Cognitive Impairment is Less Pronounced in Rheumatoid Arthritis Compared to Fibromyalgia

Cognitive Impairment is Less Pronounced in Rheumatoid Arthritis Compared to Fibromyalgia

A paper presented at the last annual meeting of the American College of Rheumatology in November 2014, showed that patients living with a diagnosis of fibromyalgia (FM) exhibited median rates of cognitive functioning that were significantly lower than that observed in patients with rheumatoid arthritis (RA).  The patients with fibromyalgia also reported more instances of symptoms related to impairments in concentration.

Dr. Robert S. Katz

The research highlighted in the paper was conducted by Robert S. Katz, MD, professor of Medicine at Rush University Medical Center and Northwestern Memorial Hospital Dr. Katz is an award winning Rheumatologist who has spent his career advancing research conducted in the field of Rheumatology, for diseases such as FM, RA, and lupus. He has authored more than 250 publications of original studies on the causes and treatment of rheumatic diseases such as FM, RA, and lupus; is recognized for being part of the team that successfully tested the first biologic medicine for RA (Enbrel) in a clinical trial; and also as a catalyst in the field to change the criteria for the diagnosis of FM.

In this particular study, Dr. Katz and his team used survey methodology to administer a questionnaire to 211 patients with either FM or RA. They compared the differences in the answers associated with impaired mental functioning according to diagnoses of either FM or RA.
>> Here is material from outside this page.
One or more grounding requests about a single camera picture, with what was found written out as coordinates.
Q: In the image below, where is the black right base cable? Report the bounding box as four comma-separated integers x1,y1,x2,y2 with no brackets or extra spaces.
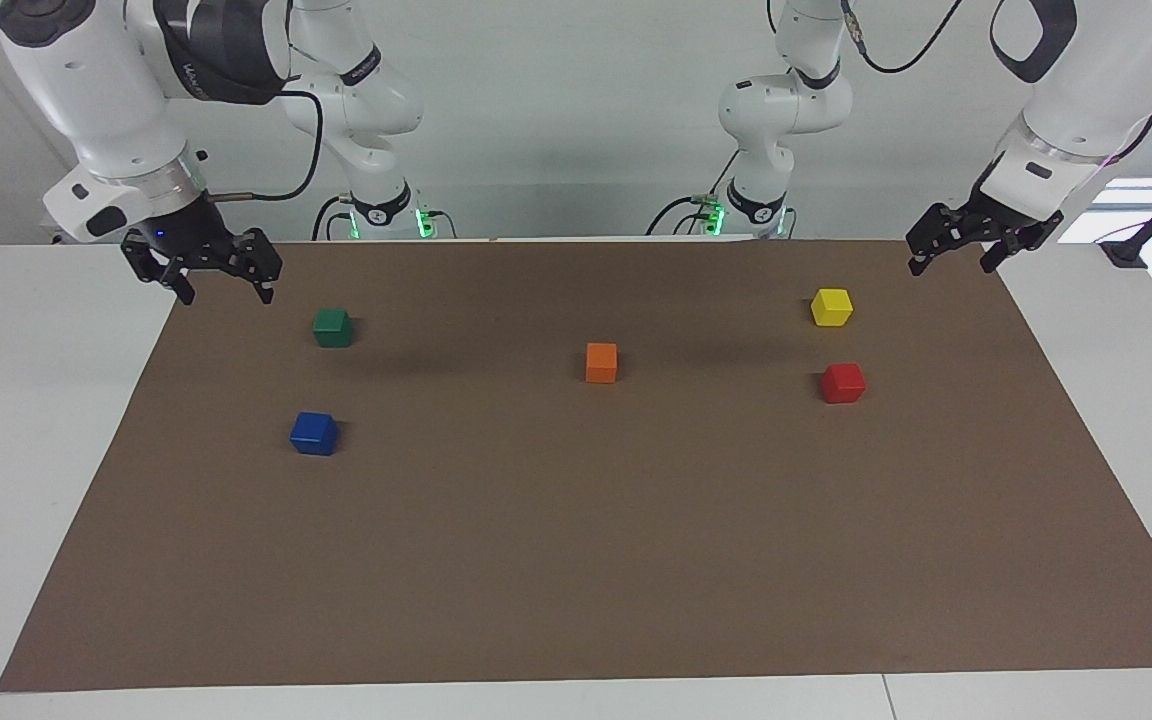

According to Dr. Katz, the biggest differences were observed in the patients’ tolerance of distraction by background noise, difficulty concentrating, trouble following conversations, poor reading comprehension and difficulty following directions. Other instances where FM patients reported higher levels of difficulty than their RA counterparts, included an inability to retain patterns when adding, subtracting, multiplying or dividing; failure to recall known words; frustration when speaking; and difficulty expressing thoughts verbally.

The results of this study add to the body of knowledge in the field of Rheumatology that is giving irrefutable evidence to the potential for disabling cognitive side-effects occurring with an FM diagnosis. These are important findings for healthcare providers who treat patients with FM, because it highlights the specific needs these patients may have to help them successfully adjust to the potential cognitive impairments that may be a consequence of their diagnosis.